Einweihung der neuen Biomasse-Kraft-Wärme-Kopplungsanlage

Ein grünes Wärmenetz für den Kirchberg

Luxemburg-Kirchberg, 28. September 2017. Die Firma LuxEnergie hat heute die mit Biomasse befeuerte Kraft-Wärme-Kopplungsanlage samt Dampfturbine offiziell eingeweiht. Die Veranstaltung fand im neuen Holzpelletsilo des luxemburgischen Unternehmens statt. Unter den 190 Gästen befanden sich unter anderem der Wirtschaftsminister und Vice-Premier Etienne Schneider, die Bürgermeisterin der Stadt Luxemburg Lydie Polfer sowie zahlreiche Entscheidungsträger und am Projekt beteiligte Akteure. Im Fokus dieses feierlichen Ereignises stand die Weiterentwicklung der regenerativen Energien.

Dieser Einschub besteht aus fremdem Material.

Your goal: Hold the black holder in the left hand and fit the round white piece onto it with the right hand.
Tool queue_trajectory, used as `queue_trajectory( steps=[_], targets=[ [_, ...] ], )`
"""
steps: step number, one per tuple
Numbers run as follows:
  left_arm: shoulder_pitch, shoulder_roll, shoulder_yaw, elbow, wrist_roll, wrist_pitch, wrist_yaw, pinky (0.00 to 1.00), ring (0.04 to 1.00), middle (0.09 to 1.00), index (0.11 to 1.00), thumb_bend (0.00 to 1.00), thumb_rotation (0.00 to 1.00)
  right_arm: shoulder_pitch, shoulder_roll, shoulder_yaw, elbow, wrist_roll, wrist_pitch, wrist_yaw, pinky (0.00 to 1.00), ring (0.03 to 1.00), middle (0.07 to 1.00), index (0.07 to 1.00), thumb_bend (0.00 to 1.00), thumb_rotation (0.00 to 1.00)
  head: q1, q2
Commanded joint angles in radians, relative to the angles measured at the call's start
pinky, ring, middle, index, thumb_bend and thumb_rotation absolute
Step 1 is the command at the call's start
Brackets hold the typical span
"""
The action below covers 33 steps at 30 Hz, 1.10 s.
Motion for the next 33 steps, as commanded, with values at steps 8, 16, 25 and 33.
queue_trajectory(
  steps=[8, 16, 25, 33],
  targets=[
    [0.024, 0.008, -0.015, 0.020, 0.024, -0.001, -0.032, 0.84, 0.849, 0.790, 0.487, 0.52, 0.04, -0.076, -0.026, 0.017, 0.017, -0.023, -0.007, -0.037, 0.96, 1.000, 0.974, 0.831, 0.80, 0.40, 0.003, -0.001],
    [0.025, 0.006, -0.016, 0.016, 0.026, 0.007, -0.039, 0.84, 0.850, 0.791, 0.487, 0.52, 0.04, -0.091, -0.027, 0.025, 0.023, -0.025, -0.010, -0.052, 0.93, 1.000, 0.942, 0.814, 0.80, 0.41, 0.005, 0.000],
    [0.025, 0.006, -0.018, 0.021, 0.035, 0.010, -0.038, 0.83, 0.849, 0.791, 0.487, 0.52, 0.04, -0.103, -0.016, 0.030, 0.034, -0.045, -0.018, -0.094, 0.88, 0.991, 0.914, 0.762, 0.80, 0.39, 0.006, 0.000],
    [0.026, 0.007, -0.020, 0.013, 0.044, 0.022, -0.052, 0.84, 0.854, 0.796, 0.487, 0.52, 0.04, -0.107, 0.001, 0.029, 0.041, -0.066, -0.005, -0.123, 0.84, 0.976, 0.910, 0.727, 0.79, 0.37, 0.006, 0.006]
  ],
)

Grüne Energie für die Abdeckung der Grundlast

Bei der Energienachfrage gibt es abhängig von der Tages-, Wochen- und Jahreszeit, groβe Schwankungen. Diese Energieschwankungen werden durch unterschiedliche Energieanlagen abgedeckt.
Die Grundlast, die Leistung die rund um die Uhr nachgefragt und somit nie unterschritten wird, wird fortan durch den mit Holzpellets befeuerten Dampfkessel abgesichert.
Dazu werden die in Roost produzierten Holzpellets drei- bis viermal täglich per Lastwagen angeliefert und im neuerrichteten, monolithischen Pelletssilo, mit einem Fassungsvermögen von 500 Tonnen gelagert. Im Heizkessel, mit einem stündlichen Verbrauch von 2,8 Tonnen Holzpellets, wird das Wasser zu Wasserdampf (480°C) erhitzt. Die Turbine mit Generator nutzt diesen Dampf zur Produktion von jährlich 22.400 MWh Strom, der in das öffentliche Stromnetz eingespeist wird.
Der Dampf aus der Turbine wird dann an einen Kondensator weitergeleitet, um 9,5 MW thermische Energie aufzufangen, die in das Wärmenetz der Stadt Luxemburg auf Kirchberg eingespeist werden. Pro Jahr werden somit 76.000 MWh grüne Wärme bereitgestellt. Dies entspricht einer Einsparung von insgesamt 22.000 Tonnen CO2/Jahr.
Die Spitzen der Energienachfrage werden durch das Zuschalten der fünf bereits vorhandenen Blockheizkraft-Module und der drei Gaskessel abgedeckt.

Ein grünes Wärmenetz für das Kirchberg-Plateau

Die produzierte grüne Wärme übersteigt damit die fossile um 12.000 MWh/a. Somit werden mehr als 50% der Wärmeversorgung des Kirchbergs mit erneuerbaren Energien abgedeckt und das Wärmenetz kann als „grün“ bezeichnet werden. Gleichzeitig verbessert sich auch die Energiebilanz, die Grundlage für die Berechnung der Energieklassen, der angeschlossenen Gebäude.
Das vorhandene Wärmenetz der Stadt Luxemburg erlaubt die unmittelbare Umstellung eines ganzen Stadtteils auf grüne Energie und es können künftig weitere Gebäude angeschlossen werden.
Dieses Projekt wurde vom Luxemburger Staat finanziell bezuschusst, da es die staatliche Zielsetzung bis 2020 rund 11% des Energieverbrauchs aus erneuerbaren Energien zu produzieren, erheblich unterstützt.
Gründe für den Um- und Ausbau der Energiezentrale waren einerseits die steigende Anzahl der Verbraucher und andererseits das Vorantreiben der Energiegewinnung aus Biomasse.